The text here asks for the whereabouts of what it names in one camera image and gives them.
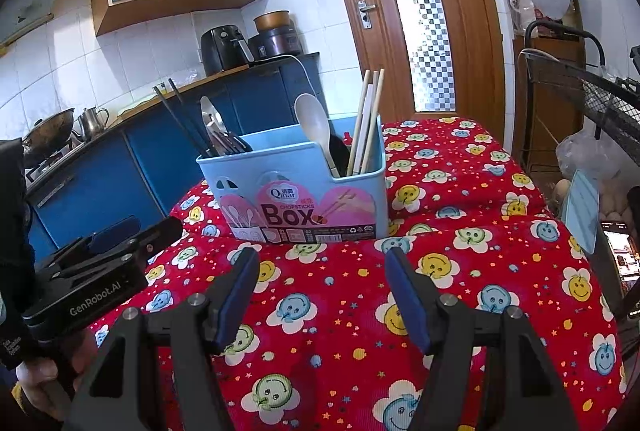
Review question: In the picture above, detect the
==
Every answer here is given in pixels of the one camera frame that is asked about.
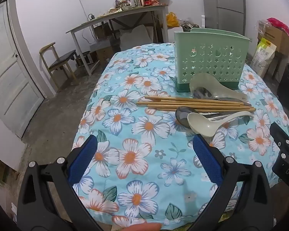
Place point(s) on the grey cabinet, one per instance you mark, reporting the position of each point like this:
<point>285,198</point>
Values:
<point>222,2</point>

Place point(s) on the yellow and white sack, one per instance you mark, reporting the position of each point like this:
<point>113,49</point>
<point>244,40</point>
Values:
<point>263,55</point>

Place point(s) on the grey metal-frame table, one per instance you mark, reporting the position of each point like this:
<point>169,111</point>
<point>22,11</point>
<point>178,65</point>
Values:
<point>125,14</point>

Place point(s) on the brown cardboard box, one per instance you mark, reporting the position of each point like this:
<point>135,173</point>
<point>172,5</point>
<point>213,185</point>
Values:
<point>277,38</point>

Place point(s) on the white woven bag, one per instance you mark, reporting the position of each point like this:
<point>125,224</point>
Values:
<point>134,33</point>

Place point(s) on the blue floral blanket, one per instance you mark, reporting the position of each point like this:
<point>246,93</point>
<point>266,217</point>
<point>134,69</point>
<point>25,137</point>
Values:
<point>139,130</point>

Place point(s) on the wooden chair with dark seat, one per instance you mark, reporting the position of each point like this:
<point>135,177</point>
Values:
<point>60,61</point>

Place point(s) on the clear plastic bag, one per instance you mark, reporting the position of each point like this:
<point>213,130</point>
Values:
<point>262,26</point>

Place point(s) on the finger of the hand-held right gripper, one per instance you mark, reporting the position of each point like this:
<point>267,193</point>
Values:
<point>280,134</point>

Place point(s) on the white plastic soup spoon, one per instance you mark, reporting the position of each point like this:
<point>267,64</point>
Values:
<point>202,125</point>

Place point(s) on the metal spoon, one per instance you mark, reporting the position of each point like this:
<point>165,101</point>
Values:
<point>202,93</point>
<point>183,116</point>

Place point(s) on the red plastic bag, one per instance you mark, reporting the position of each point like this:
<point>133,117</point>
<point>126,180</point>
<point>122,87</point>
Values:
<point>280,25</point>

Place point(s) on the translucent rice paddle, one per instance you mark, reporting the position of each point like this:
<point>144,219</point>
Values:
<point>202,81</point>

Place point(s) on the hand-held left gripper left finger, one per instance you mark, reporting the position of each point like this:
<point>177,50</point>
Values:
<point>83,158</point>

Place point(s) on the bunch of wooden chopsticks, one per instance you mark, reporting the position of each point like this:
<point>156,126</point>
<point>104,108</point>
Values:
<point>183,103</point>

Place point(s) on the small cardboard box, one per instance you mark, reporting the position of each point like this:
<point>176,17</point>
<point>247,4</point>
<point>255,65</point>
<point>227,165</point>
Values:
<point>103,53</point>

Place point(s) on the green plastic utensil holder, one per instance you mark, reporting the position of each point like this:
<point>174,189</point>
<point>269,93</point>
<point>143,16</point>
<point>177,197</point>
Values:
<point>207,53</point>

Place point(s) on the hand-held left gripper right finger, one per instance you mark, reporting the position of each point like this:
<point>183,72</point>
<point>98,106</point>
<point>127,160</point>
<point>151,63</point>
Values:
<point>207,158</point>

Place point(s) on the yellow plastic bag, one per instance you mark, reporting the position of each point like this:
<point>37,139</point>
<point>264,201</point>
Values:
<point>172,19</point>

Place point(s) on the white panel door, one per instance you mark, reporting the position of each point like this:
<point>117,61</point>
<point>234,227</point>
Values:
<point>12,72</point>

Work instruction: How many lines of the listing include the string "spoon"? Answer with the number alone.

Solution for this problem: 2